(What is required): Reproduce the data below exactly. Skip the pictures.

(Given entries):
—————
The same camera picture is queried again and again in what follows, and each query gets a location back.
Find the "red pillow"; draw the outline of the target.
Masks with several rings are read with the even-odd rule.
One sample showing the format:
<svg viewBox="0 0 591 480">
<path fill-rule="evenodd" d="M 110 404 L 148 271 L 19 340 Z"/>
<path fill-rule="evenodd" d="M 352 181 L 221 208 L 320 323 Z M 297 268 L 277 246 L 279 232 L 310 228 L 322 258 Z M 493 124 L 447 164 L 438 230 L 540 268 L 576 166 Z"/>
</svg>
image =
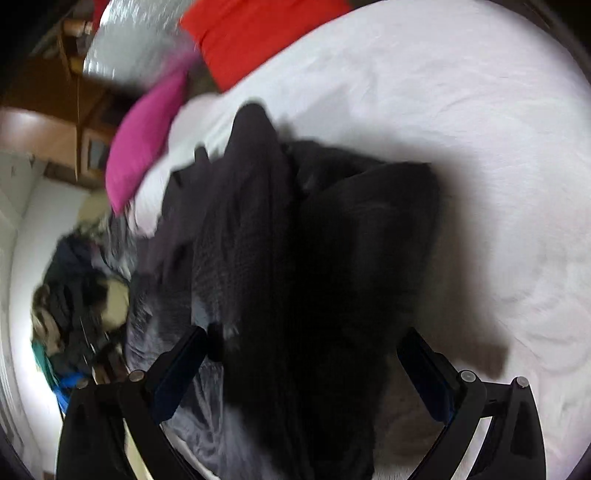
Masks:
<svg viewBox="0 0 591 480">
<path fill-rule="evenodd" d="M 351 10 L 341 0 L 200 0 L 179 26 L 224 92 L 305 34 Z"/>
</svg>

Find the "brown wooden wardrobe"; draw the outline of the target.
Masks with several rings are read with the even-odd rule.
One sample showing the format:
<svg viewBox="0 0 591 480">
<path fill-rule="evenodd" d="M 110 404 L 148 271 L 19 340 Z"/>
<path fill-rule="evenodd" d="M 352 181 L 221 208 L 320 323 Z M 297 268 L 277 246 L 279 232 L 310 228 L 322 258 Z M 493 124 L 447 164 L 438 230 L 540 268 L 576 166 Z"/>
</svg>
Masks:
<svg viewBox="0 0 591 480">
<path fill-rule="evenodd" d="M 1 148 L 48 164 L 47 176 L 84 188 L 104 185 L 116 130 L 134 98 L 83 76 L 80 40 L 90 21 L 66 18 L 50 38 L 54 51 L 26 57 L 1 91 Z"/>
</svg>

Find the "pile of mixed clothes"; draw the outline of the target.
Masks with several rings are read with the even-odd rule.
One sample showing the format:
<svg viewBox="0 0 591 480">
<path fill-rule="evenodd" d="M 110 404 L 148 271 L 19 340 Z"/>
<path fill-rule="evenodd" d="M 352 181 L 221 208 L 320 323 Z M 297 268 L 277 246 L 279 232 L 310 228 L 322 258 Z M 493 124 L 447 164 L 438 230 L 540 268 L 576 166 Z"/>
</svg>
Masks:
<svg viewBox="0 0 591 480">
<path fill-rule="evenodd" d="M 72 231 L 62 236 L 31 304 L 31 346 L 50 388 L 82 378 L 111 383 L 124 360 L 135 240 L 104 191 L 84 200 Z"/>
</svg>

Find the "dark grey padded jacket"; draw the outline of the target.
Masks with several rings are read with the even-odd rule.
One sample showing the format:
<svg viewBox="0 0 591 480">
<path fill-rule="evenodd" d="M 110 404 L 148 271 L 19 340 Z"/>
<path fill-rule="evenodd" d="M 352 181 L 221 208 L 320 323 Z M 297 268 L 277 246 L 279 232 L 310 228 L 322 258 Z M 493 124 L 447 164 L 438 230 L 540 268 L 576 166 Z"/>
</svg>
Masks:
<svg viewBox="0 0 591 480">
<path fill-rule="evenodd" d="M 138 245 L 127 354 L 209 350 L 169 429 L 221 479 L 369 479 L 394 336 L 439 213 L 435 172 L 280 137 L 256 103 L 173 173 Z"/>
</svg>

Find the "magenta pillow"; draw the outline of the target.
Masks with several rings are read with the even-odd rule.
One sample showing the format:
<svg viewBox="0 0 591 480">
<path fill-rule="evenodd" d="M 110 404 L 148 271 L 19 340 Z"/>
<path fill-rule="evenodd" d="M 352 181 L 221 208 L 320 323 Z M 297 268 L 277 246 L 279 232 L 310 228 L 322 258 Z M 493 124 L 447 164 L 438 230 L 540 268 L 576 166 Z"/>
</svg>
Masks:
<svg viewBox="0 0 591 480">
<path fill-rule="evenodd" d="M 105 170 L 106 193 L 115 214 L 124 212 L 159 158 L 170 125 L 183 105 L 186 84 L 185 71 L 169 75 L 135 102 L 118 127 Z"/>
</svg>

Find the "white quilted bedspread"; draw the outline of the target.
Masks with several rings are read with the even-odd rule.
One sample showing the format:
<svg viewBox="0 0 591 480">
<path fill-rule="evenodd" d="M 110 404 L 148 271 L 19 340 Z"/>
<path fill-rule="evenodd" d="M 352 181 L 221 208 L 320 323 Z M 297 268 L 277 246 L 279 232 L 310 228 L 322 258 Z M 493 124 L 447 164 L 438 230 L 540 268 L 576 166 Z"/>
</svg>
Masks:
<svg viewBox="0 0 591 480">
<path fill-rule="evenodd" d="M 483 378 L 530 380 L 547 475 L 567 478 L 590 444 L 590 85 L 572 55 L 490 1 L 356 9 L 180 109 L 131 203 L 137 231 L 250 100 L 290 138 L 432 168 L 440 217 L 413 322 Z"/>
</svg>

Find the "blue sleeve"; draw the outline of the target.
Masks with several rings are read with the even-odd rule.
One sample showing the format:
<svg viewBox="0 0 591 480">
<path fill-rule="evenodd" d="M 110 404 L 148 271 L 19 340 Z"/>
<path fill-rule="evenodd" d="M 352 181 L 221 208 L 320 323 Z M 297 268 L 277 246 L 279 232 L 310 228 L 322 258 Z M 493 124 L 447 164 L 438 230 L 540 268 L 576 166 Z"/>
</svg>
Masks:
<svg viewBox="0 0 591 480">
<path fill-rule="evenodd" d="M 64 377 L 56 377 L 54 379 L 52 391 L 56 397 L 59 411 L 62 415 L 65 415 L 67 412 L 72 392 L 81 381 L 87 379 L 87 375 L 80 373 L 73 373 Z"/>
</svg>

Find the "silver foil insulation sheet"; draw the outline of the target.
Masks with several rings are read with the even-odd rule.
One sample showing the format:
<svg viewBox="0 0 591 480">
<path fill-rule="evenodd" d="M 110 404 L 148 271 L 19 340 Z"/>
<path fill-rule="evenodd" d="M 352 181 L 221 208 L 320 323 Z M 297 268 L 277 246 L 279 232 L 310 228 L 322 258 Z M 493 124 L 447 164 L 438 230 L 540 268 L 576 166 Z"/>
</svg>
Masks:
<svg viewBox="0 0 591 480">
<path fill-rule="evenodd" d="M 103 11 L 83 74 L 128 91 L 145 91 L 200 60 L 179 21 L 186 0 L 114 0 Z"/>
</svg>

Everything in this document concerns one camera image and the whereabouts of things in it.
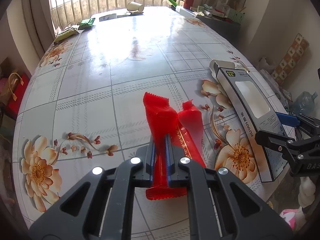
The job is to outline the right white gloved hand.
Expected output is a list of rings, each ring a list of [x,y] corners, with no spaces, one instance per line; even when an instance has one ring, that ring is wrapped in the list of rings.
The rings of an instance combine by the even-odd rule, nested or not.
[[[300,177],[298,202],[302,208],[311,205],[315,200],[316,186],[309,177]]]
—————
(Response below):
The same camera picture is queried again and again in what follows, and each query gets a location back.
Find the "red pillow"; draw the outline of the target.
Masks with several rings are read with the even-odd rule.
One sample showing the format:
<svg viewBox="0 0 591 480">
<path fill-rule="evenodd" d="M 110 404 L 148 271 L 19 340 Z"/>
<path fill-rule="evenodd" d="M 352 181 L 221 208 L 320 323 Z M 297 268 L 277 246 L 279 232 L 310 228 L 322 258 Z M 493 124 L 447 164 L 438 230 L 540 268 L 576 166 Z"/>
</svg>
image =
Masks:
<svg viewBox="0 0 591 480">
<path fill-rule="evenodd" d="M 351 10 L 341 0 L 200 0 L 179 26 L 224 92 L 305 34 Z"/>
</svg>

Find the "brown wooden wardrobe"; draw the outline of the target.
Masks with several rings are read with the even-odd rule.
One sample showing the format:
<svg viewBox="0 0 591 480">
<path fill-rule="evenodd" d="M 110 404 L 148 271 L 19 340 Z"/>
<path fill-rule="evenodd" d="M 352 181 L 221 208 L 320 323 Z M 297 268 L 277 246 L 279 232 L 310 228 L 322 258 Z M 493 124 L 447 164 L 438 230 L 540 268 L 576 166 Z"/>
</svg>
Masks:
<svg viewBox="0 0 591 480">
<path fill-rule="evenodd" d="M 1 148 L 48 164 L 47 176 L 84 188 L 104 185 L 116 130 L 134 98 L 83 76 L 80 40 L 90 21 L 66 18 L 50 38 L 54 51 L 26 57 L 1 91 Z"/>
</svg>

Find the "pile of mixed clothes"; draw the outline of the target.
Masks with several rings are read with the even-odd rule.
One sample showing the format:
<svg viewBox="0 0 591 480">
<path fill-rule="evenodd" d="M 110 404 L 148 271 L 19 340 Z"/>
<path fill-rule="evenodd" d="M 352 181 L 221 208 L 320 323 Z M 297 268 L 277 246 L 279 232 L 310 228 L 322 258 Z M 493 124 L 447 164 L 438 230 L 540 268 L 576 166 Z"/>
</svg>
Masks:
<svg viewBox="0 0 591 480">
<path fill-rule="evenodd" d="M 72 231 L 62 236 L 31 304 L 31 346 L 50 388 L 82 378 L 111 383 L 124 360 L 135 240 L 104 191 L 84 200 Z"/>
</svg>

Find the "dark grey padded jacket"; draw the outline of the target.
Masks with several rings are read with the even-odd rule.
One sample showing the format:
<svg viewBox="0 0 591 480">
<path fill-rule="evenodd" d="M 110 404 L 148 271 L 19 340 Z"/>
<path fill-rule="evenodd" d="M 352 181 L 221 208 L 320 323 Z M 297 268 L 277 246 L 279 232 L 310 228 L 322 258 Z M 493 124 L 447 164 L 438 230 L 540 268 L 576 166 Z"/>
</svg>
Masks:
<svg viewBox="0 0 591 480">
<path fill-rule="evenodd" d="M 138 245 L 127 354 L 209 350 L 169 429 L 221 479 L 369 479 L 394 336 L 439 213 L 435 172 L 280 137 L 256 103 L 173 173 Z"/>
</svg>

Find the "magenta pillow"; draw the outline of the target.
Masks with several rings are read with the even-odd rule.
One sample showing the format:
<svg viewBox="0 0 591 480">
<path fill-rule="evenodd" d="M 110 404 L 148 271 L 19 340 Z"/>
<path fill-rule="evenodd" d="M 352 181 L 221 208 L 320 323 Z M 297 268 L 277 246 L 279 232 L 310 228 L 322 258 Z M 493 124 L 447 164 L 438 230 L 540 268 L 576 166 Z"/>
</svg>
Masks:
<svg viewBox="0 0 591 480">
<path fill-rule="evenodd" d="M 105 170 L 106 193 L 115 214 L 124 212 L 159 158 L 170 125 L 183 105 L 186 84 L 185 71 L 169 75 L 135 102 L 118 127 Z"/>
</svg>

Find the "white quilted bedspread"; draw the outline of the target.
Masks with several rings are read with the even-odd rule.
One sample showing the format:
<svg viewBox="0 0 591 480">
<path fill-rule="evenodd" d="M 110 404 L 148 271 L 19 340 Z"/>
<path fill-rule="evenodd" d="M 352 181 L 221 208 L 320 323 Z M 297 268 L 277 246 L 279 232 L 310 228 L 322 258 Z M 493 124 L 447 164 L 438 230 L 540 268 L 576 166 Z"/>
</svg>
Masks:
<svg viewBox="0 0 591 480">
<path fill-rule="evenodd" d="M 483 378 L 530 380 L 547 475 L 567 478 L 590 444 L 590 85 L 572 55 L 490 1 L 356 9 L 180 109 L 131 203 L 137 231 L 250 100 L 290 138 L 432 168 L 440 217 L 413 322 Z"/>
</svg>

Find the "blue sleeve"; draw the outline of the target.
Masks with several rings are read with the even-odd rule.
One sample showing the format:
<svg viewBox="0 0 591 480">
<path fill-rule="evenodd" d="M 110 404 L 148 271 L 19 340 Z"/>
<path fill-rule="evenodd" d="M 352 181 L 221 208 L 320 323 Z M 297 268 L 277 246 L 279 232 L 310 228 L 322 258 Z M 493 124 L 447 164 L 438 230 L 540 268 L 576 166 Z"/>
</svg>
Masks:
<svg viewBox="0 0 591 480">
<path fill-rule="evenodd" d="M 64 377 L 56 377 L 54 379 L 52 391 L 56 397 L 59 411 L 62 415 L 65 415 L 67 412 L 72 392 L 81 381 L 87 379 L 87 375 L 80 373 L 73 373 Z"/>
</svg>

Find the "silver foil insulation sheet"; draw the outline of the target.
Masks with several rings are read with the even-odd rule.
One sample showing the format:
<svg viewBox="0 0 591 480">
<path fill-rule="evenodd" d="M 110 404 L 148 271 L 19 340 Z"/>
<path fill-rule="evenodd" d="M 352 181 L 221 208 L 320 323 Z M 297 268 L 277 246 L 279 232 L 310 228 L 322 258 Z M 493 124 L 447 164 L 438 230 L 540 268 L 576 166 Z"/>
</svg>
Masks:
<svg viewBox="0 0 591 480">
<path fill-rule="evenodd" d="M 103 11 L 83 74 L 128 91 L 145 91 L 200 60 L 179 21 L 186 0 L 114 0 Z"/>
</svg>

Everything in this document concerns one camera image and the whereabouts of things in it.
The job is to outline the right white gloved hand.
Expected output is a list of rings, each ring a list of [x,y] corners, with no spaces, one instance per line; even when an instance has one ring, that ring is wrapped in the list of rings.
The rings of an instance combine by the even-odd rule, nested or not.
[[[300,177],[298,202],[302,208],[311,205],[315,200],[316,186],[309,177]]]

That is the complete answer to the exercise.